Estamos vendo uma base do governo constrangida, até pelas ações do governo que contrariam radicalmente o discurso da candidata à Presidência da República. Vejo setores da base envergonhados com o que acontece hoje. E, cada vez mais, a cada medida que o governo toma, mais claro vai ficando que, na campanha eleitoral, falamos a verdade, apontamos as dificuldades pelas quais passava o Brasil. E a irresponsabilidade do governo federal ao adiar a tomada de determinadas medidas única e exclusivamente para ter benefícios eleitorais faz com que hoje essas medidas custem muito mais caro à sociedade brasileira e, principalmente, aos mais pobres. Está aí a confusão no setor elétrico, a irresponsabilidade e o populismo do governo, que levou à maior crise do setor da nossa história. Está aí um ajuste fiscal pelo viés do aumento de tributos, por um lado, e da supressão de direitos trabalhistas por outro, que não era a receita do PSDB. A senhora presidente da República e o governo podem esperar uma oposição extremamente combativa, e refletindo aqui, expressando o sentimento de indignação que é, hoje, de grande parte da sociedade brasileira, acredito até que de sua maioria, porque setores que votaram na presidente da República devem estar hoje frustrados com a verdade que aparece, que não era aquela pregada pela presidente.

Senador, não são poucos votos, são 30 votos. Então, é uma demonstração de que a oposição não é tão minoria quanto antigamente.

Acho que, mais do que os votos, o que existe hoje, e é algo novo em relação às últimas eleições. Existe uma oposição conectada com a sociedade. A sociedade despertou nessas eleições. Os brasileiros estão cobrando da oposição vigor no combate a esse governo. Vamos cumprir aquilo que a Constituição determina aqui no Congresso Nacional: fiscalizar o governo, cobrar atitudes do governo, denunciar as irresponsabilidades do governo, e vamos começar já essa semana a colher as assinaturas para a criação de uma nova CPMI da Petrobras. Acho que esta aí ainda é a ponta de um iceberg que ainda vai assustar muita gente.

A partir da vitória do senador Renan Calheiros, como o senhor acha que o Senado deve se posicionar em relação ao governo?

Tivemos um belo resultado, melhor até aqui. O que mostra que há claramente um sentimento no Congresso Nacional por mudanças. O PT votou unido a favor do senador Renan Calheiros, isso deu a ele essa margem de vitória.

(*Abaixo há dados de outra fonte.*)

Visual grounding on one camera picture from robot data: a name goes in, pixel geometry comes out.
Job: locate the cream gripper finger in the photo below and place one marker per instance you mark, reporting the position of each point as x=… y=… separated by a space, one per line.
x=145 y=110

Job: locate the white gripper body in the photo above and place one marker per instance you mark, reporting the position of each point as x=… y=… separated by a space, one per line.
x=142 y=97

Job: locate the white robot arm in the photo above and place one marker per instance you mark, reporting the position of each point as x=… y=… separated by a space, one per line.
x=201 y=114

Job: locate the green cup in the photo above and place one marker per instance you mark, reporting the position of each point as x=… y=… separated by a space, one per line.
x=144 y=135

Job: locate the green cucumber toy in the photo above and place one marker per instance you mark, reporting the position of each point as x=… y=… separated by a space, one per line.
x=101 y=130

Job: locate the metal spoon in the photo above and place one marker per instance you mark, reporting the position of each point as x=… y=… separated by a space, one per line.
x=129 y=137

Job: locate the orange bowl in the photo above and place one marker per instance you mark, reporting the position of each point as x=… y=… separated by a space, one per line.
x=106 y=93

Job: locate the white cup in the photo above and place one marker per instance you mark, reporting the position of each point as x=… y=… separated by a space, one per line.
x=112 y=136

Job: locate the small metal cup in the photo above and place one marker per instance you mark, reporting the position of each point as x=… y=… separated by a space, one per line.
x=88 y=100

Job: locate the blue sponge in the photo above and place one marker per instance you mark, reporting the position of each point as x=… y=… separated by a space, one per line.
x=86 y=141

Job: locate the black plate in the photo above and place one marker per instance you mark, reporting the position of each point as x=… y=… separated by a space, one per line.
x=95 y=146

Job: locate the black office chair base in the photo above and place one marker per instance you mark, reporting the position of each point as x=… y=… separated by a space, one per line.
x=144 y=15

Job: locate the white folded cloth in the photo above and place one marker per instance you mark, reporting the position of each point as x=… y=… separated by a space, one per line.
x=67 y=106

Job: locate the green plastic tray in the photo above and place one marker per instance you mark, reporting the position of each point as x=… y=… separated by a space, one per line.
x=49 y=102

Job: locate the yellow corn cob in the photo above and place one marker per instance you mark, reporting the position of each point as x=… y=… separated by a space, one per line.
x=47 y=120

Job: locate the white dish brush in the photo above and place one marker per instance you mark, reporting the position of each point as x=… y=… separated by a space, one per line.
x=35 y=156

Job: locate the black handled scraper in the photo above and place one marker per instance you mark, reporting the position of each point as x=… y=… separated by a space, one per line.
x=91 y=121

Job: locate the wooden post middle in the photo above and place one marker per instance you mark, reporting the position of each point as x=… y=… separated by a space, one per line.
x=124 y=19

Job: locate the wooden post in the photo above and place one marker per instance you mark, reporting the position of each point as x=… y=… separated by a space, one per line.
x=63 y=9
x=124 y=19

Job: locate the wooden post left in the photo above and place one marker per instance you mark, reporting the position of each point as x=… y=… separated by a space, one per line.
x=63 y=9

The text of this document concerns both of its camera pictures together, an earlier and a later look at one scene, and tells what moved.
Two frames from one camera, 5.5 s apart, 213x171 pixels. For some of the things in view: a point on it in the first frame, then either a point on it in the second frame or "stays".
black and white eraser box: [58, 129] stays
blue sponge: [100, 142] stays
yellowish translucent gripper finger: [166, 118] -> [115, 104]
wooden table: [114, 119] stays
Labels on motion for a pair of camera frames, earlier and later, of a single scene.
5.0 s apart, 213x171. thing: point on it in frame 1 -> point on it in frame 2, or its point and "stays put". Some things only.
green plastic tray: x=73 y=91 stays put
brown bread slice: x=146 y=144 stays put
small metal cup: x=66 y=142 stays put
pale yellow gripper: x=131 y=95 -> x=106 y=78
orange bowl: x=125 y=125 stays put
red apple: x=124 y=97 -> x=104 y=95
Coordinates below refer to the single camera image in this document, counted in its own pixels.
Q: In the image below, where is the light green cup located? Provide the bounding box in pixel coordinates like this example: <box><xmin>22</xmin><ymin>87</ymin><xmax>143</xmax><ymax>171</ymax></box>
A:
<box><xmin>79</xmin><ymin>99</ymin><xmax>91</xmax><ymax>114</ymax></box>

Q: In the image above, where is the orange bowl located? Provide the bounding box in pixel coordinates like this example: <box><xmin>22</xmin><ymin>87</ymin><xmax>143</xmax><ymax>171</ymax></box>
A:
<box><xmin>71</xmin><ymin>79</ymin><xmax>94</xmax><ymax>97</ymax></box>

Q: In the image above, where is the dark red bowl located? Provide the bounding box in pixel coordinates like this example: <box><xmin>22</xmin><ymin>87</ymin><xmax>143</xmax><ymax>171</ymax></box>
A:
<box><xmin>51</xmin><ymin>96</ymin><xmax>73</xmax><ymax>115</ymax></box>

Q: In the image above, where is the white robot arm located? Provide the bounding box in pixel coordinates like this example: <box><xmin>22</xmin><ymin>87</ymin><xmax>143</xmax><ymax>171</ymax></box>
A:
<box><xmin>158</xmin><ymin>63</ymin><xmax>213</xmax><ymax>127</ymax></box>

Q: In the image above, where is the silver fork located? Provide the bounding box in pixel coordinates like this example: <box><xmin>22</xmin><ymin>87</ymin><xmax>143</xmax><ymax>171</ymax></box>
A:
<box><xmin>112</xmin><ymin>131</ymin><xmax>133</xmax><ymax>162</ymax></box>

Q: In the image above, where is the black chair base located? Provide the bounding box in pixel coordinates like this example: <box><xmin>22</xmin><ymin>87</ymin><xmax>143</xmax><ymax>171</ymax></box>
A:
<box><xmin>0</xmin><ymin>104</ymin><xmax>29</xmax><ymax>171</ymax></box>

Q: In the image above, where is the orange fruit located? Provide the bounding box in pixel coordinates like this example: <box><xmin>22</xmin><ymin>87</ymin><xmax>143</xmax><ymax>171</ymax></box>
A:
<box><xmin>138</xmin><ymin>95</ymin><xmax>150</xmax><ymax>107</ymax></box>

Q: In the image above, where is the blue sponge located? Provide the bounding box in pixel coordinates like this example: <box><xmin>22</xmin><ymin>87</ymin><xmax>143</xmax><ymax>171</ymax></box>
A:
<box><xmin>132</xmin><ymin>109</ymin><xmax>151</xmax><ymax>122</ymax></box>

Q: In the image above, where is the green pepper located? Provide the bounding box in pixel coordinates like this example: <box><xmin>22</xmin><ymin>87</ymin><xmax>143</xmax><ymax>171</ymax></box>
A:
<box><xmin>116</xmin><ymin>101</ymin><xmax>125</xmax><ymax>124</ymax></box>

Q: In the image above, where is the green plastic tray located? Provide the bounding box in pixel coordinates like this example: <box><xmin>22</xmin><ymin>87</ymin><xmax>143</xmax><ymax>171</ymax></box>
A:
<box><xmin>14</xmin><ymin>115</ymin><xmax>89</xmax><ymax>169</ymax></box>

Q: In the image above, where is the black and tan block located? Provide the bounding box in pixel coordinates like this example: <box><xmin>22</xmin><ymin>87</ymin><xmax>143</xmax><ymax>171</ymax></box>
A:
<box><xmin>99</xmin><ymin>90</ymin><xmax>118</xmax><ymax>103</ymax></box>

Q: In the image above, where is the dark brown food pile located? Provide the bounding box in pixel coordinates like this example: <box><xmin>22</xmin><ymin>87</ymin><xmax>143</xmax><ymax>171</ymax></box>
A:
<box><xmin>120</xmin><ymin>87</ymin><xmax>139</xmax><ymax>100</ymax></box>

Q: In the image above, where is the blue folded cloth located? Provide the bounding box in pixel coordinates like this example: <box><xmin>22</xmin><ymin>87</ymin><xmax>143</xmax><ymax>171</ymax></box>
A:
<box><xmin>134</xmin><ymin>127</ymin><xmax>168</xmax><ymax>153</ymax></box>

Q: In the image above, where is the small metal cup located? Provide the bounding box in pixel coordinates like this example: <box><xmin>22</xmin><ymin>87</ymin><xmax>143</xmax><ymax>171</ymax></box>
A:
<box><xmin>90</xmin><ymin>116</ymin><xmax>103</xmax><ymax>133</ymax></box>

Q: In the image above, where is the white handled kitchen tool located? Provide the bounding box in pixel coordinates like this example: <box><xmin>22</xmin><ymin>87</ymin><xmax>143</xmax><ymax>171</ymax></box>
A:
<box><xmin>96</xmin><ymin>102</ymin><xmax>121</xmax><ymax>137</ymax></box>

O que eu espero é que o senador Renan seja mais o presidente de um Poder e menos um aliado do Palácio do Planalto, para que não assistamos à reedição de cenas lamentáveis como a do final do ano passado, onde o Congresso Nacional se coloca a serviço do Palácio do Planalto para anistiar a presidente da República do Crime de Responsabilidade que ela havia cometido ao preço de fragilizarmos a Lei de Responsabilidade Fiscal. Vamos estar com musculatura nova, revigorados e sintonizados com grande parte da sociedade brasileira para fazer oposição a esse governo que mentiu aos brasileiros.

Esses 31 votos do senador Luiz Henrique. Esse é o tamanho da oposição aqui?

Acho que ela pode crescer. Pelo o que estamos vendo hoje, as ações do governo, que contrariam imensamente tudo aquilo que foi dito na campanha eleitoral, faz com que dentro da própria base de governo haja uma grande frustração. Acho que o governo federal tem que se preparar, porque vai enfrentar a mais revigorada, a mais qualificada e mais dura oposição que já teve até hoje, e faremos isso em nome dos cidadãos brasileiros.